**What to do**
Go through the data and copy each line where the string "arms" appears.

**Records provided**
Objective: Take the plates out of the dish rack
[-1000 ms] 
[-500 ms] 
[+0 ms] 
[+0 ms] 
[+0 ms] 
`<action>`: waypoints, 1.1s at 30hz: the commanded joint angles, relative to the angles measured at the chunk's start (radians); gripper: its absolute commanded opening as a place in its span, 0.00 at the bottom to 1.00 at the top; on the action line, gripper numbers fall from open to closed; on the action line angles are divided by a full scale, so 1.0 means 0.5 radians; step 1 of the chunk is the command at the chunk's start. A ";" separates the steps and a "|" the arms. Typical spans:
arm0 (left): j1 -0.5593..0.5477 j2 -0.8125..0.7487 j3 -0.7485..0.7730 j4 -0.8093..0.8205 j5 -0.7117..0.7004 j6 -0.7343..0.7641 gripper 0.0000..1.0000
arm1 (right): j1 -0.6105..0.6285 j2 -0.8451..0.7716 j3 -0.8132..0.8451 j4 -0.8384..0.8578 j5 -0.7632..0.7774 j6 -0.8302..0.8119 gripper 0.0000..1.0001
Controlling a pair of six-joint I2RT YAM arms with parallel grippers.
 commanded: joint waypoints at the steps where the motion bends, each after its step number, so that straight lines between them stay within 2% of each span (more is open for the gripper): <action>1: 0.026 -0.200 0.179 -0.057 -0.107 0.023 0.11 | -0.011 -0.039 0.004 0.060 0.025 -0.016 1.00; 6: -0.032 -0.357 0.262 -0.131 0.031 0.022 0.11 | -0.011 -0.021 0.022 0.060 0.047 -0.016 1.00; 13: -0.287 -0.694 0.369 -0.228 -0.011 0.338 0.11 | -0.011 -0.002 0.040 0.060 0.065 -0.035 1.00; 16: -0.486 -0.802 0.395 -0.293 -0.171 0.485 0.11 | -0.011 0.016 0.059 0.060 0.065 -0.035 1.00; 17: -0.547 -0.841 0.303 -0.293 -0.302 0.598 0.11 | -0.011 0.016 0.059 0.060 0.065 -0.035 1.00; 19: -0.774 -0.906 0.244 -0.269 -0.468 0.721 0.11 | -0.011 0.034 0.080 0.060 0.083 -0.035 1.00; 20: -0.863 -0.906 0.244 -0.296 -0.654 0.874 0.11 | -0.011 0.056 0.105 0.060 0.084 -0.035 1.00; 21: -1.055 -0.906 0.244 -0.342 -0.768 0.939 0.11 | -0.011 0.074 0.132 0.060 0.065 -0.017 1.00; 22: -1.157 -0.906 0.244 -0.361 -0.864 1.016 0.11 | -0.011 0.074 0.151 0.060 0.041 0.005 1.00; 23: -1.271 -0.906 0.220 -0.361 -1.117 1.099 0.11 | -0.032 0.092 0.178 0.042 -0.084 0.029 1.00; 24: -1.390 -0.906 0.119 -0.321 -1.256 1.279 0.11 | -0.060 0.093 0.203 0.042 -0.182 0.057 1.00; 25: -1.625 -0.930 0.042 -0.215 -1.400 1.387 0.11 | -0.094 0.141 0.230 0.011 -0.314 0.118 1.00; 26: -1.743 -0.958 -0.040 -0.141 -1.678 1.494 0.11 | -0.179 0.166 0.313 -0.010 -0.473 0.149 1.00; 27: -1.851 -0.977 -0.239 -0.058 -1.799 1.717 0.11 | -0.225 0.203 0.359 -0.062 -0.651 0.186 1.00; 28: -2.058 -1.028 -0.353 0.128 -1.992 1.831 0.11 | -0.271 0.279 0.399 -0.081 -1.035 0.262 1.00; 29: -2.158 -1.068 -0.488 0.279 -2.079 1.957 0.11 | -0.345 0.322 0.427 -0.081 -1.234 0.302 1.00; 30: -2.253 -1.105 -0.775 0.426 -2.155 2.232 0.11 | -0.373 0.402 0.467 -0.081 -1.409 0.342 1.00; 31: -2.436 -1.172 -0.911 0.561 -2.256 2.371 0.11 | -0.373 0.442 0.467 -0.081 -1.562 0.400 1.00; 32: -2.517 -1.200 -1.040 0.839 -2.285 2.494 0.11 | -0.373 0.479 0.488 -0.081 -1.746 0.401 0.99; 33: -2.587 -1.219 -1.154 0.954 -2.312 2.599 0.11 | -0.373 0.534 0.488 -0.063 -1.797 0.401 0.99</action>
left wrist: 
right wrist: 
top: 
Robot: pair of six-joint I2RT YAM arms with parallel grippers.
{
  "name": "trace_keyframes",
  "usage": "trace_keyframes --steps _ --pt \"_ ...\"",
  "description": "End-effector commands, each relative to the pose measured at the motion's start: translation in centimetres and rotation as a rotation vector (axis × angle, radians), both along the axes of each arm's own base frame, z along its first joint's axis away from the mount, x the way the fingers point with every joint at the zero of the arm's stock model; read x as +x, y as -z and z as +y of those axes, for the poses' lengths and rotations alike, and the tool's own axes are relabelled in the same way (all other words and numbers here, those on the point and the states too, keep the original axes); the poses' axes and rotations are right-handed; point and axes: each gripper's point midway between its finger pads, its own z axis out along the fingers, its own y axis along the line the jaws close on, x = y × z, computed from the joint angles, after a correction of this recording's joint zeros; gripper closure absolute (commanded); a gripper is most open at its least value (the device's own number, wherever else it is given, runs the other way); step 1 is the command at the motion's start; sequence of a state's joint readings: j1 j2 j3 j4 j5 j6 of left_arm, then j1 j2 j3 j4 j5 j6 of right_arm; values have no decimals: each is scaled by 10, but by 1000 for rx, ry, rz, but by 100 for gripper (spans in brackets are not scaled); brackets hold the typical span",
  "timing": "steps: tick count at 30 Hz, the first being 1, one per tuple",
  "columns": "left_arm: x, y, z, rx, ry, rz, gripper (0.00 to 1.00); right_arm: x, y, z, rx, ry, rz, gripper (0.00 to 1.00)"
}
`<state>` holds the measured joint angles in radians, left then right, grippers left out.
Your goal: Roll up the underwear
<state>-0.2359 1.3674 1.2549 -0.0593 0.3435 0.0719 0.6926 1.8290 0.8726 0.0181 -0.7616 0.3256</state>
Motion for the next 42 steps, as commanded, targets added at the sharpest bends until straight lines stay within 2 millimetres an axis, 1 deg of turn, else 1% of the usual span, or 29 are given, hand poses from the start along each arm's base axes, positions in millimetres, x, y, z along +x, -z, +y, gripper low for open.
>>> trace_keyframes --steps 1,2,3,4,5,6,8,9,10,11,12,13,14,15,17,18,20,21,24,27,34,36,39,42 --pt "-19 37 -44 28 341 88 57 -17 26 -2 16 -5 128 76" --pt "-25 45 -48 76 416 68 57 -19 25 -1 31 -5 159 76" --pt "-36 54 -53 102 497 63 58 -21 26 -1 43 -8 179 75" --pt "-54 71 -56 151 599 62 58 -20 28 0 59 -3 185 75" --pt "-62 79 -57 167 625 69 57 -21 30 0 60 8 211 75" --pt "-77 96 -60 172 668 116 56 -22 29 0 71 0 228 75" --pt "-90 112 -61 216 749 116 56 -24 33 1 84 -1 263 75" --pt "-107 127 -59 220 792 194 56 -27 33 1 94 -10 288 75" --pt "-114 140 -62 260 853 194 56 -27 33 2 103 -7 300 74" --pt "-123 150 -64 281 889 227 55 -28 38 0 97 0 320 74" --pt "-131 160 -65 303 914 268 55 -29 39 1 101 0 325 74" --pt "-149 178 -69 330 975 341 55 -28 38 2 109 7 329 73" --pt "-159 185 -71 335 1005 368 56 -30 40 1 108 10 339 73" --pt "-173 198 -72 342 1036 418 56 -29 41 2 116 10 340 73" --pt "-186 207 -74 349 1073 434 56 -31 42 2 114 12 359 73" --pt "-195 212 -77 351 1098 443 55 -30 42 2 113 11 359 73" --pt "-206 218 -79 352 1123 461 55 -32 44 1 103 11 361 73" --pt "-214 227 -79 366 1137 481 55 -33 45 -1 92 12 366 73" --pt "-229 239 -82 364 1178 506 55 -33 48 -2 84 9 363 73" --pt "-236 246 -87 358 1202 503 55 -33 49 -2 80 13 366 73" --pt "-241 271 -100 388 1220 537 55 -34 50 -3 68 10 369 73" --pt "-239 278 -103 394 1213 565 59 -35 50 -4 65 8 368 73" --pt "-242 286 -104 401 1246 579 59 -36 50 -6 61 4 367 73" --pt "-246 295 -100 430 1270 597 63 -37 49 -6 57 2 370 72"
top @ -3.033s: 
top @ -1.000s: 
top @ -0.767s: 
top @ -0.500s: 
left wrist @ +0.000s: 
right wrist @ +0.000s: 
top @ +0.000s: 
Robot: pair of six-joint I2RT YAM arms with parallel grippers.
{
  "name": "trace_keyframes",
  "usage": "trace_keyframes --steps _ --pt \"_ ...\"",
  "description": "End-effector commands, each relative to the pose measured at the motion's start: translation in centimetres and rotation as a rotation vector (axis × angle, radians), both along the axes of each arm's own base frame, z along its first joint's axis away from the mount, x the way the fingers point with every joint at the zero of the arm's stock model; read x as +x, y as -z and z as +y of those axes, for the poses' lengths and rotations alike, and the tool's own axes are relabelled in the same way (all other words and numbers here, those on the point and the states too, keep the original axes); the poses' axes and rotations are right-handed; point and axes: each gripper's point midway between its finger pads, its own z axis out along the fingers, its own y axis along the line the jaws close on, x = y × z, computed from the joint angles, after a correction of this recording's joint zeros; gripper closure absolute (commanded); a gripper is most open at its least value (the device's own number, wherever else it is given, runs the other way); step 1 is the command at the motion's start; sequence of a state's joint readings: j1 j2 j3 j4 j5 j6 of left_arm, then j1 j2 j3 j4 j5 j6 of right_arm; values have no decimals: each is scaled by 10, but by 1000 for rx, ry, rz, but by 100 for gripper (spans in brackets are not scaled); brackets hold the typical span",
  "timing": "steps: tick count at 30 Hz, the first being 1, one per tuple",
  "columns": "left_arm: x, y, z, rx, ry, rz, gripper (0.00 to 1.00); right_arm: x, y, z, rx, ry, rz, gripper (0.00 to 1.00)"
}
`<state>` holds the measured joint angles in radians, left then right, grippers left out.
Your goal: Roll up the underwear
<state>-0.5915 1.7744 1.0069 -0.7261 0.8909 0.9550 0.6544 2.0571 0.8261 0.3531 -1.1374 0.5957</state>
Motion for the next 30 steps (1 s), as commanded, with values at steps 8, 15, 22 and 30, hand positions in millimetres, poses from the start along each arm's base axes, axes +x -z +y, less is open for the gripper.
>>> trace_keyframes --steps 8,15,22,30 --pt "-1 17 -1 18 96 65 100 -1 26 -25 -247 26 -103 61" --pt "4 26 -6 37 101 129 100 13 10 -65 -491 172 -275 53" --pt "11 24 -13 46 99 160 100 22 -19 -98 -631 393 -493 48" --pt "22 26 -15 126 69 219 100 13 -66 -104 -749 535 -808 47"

**Response**
`<action>`: waypoints, 1.1s at 30hz: the commanded joint angles, relative to the angles measured at the chunk's start (radians); gripper: its absolute commanded opening as a place in its span, 0.00 at the bottom to 1.00 at the top; on the action line, gripper numbers fall from open to closed; on the action line angles are divided by a full scale, so 1.0 means 0.5 radians; step 1 of the chunk is the command at the chunk's start. A ";" separates the steps and a "|" the arms. Typical spans:
Controlling a pair of six-joint I2RT YAM arms with parallel grippers.
Robot: pair of six-joint I2RT YAM arms with parallel grippers.
Robot: pair of six-joint I2RT YAM arms with parallel grippers.

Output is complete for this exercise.